-- Opening Marker --

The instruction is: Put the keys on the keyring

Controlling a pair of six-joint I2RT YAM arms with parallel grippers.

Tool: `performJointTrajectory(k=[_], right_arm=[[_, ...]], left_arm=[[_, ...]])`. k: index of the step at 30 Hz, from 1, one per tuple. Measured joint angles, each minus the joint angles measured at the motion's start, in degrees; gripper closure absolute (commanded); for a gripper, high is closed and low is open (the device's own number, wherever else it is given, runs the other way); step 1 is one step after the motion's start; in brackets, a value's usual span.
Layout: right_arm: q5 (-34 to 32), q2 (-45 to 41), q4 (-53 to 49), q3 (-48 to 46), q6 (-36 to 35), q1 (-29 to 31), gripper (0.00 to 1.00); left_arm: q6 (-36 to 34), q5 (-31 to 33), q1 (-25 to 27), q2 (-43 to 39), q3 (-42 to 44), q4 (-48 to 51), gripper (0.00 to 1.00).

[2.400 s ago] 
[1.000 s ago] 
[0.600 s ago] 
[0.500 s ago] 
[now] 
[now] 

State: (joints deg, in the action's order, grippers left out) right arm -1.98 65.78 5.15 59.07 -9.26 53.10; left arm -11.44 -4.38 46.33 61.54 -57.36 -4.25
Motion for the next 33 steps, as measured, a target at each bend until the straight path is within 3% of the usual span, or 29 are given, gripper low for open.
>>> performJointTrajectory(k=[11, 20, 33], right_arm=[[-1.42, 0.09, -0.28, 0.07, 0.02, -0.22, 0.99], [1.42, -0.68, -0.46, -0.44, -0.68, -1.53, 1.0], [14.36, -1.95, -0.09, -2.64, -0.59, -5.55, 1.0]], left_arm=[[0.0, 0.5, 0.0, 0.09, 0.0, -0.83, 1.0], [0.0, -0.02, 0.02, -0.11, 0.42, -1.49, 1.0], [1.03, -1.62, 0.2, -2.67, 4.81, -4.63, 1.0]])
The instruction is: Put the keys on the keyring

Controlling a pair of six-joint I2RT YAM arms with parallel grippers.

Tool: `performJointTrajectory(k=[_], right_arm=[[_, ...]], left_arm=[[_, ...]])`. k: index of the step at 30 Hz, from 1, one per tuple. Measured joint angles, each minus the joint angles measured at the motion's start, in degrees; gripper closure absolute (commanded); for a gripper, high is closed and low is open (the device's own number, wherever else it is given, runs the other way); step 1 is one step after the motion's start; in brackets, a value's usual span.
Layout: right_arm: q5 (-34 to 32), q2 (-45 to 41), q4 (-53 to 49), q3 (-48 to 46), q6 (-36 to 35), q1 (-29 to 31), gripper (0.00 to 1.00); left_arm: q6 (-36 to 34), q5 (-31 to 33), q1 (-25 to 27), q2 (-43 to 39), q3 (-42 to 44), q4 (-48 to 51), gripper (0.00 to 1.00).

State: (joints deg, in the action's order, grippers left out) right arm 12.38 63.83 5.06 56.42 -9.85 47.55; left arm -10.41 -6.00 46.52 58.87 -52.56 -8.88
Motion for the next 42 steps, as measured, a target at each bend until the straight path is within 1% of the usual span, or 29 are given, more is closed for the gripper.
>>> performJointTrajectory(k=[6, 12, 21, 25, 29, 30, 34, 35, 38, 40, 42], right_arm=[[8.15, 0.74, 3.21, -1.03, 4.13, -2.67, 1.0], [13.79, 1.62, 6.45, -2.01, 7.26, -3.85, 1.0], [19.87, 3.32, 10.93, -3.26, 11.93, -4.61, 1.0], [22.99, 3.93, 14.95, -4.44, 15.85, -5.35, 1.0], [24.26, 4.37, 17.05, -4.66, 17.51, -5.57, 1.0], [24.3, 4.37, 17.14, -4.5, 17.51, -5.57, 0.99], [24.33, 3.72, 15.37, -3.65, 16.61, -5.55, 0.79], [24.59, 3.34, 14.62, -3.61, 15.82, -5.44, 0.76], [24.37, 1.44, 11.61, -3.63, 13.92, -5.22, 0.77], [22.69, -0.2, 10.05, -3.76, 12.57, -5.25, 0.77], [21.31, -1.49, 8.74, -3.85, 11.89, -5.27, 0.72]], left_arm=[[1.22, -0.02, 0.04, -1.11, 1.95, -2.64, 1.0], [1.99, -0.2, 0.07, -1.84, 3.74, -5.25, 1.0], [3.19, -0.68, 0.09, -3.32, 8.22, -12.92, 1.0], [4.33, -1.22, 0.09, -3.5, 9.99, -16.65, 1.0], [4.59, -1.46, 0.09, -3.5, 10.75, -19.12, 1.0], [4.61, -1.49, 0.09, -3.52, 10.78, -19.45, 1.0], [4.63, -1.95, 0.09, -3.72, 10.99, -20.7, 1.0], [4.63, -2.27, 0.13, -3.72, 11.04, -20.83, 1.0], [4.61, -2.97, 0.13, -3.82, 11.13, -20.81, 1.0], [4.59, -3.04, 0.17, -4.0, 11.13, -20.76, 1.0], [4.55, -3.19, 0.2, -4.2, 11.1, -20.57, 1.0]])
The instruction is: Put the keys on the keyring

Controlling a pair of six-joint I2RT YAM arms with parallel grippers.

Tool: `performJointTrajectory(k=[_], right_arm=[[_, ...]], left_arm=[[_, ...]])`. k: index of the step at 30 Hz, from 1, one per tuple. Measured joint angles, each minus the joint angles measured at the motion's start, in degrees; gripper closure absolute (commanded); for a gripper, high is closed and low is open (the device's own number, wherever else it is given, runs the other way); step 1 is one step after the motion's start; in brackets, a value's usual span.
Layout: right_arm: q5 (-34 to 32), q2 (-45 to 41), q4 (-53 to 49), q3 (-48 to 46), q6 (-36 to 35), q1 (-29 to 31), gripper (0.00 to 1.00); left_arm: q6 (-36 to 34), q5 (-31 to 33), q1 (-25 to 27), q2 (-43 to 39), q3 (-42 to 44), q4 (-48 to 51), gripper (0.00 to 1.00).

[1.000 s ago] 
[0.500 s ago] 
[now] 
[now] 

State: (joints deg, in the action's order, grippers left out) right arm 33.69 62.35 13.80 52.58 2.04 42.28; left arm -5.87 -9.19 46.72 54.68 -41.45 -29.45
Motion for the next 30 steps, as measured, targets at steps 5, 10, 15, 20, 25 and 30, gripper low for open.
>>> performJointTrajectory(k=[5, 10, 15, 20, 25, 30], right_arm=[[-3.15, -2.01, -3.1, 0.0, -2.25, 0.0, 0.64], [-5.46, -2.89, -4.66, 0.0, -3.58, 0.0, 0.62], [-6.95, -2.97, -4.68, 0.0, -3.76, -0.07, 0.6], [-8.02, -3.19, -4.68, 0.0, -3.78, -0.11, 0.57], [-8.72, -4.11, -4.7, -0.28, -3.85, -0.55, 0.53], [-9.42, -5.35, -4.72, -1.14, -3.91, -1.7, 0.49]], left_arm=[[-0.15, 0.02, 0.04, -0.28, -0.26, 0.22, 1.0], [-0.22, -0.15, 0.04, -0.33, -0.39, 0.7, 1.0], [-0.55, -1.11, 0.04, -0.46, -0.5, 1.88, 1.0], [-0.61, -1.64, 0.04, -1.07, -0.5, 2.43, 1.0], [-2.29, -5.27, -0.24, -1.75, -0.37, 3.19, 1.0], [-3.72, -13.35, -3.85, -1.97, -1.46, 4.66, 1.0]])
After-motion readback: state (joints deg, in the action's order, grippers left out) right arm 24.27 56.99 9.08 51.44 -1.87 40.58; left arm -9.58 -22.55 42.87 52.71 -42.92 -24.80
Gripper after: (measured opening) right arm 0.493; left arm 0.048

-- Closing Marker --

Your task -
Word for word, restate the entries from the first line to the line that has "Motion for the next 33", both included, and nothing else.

Output of the task -
The instruction is: Put the keys on the keyring

Controlling a pair of six-joint I2RT YAM arms with parallel grippers.

Tool: `performJointTrajectory(k=[_], right_arm=[[_, ...]], left_arm=[[_, ...]])`. k: index of the step at 30 Hz, from 1, one per tuple. Measured joint angles, each minus the joint angles measured at the motion's start, in degrees; gripper closure absolute (commanded); for a gripper, high is closed and low is open (the device's own number, wherever else it is given, runs the other way); step 1 is one step after the motion's start; in brackets, a value's usual span.
Layout: right_arm: q5 (-34 to 32), q2 (-45 to 41), q4 (-53 to 49), q3 (-48 to 46), q6 (-36 to 35), q1 (-29 to 31), gripper (0.00 to 1.00); left_arm: q6 (-36 to 34), q5 (-31 to 33), q1 (-25 to 27), q2 (-43 to 39), q3 (-42 to 44), q4 (-48 to 51), gripper (0.00 to 1.00).

[2.400 s ago] 
[1.000 s ago] 
[0.600 s ago] 
[0.500 s ago] 
[now] 
[now] 

State: (joints deg, in the action's order, grippers left out) right arm -1.98 65.78 5.15 59.07 -9.26 53.10; left arm -11.44 -4.38 46.33 61.54 -57.36 -4.25
Motion for the next 33 steps, as measured, a target at each bend until the straight path is within 3% of the usual span, or 29 are given, gripper low for open.

The exercise requires no further output.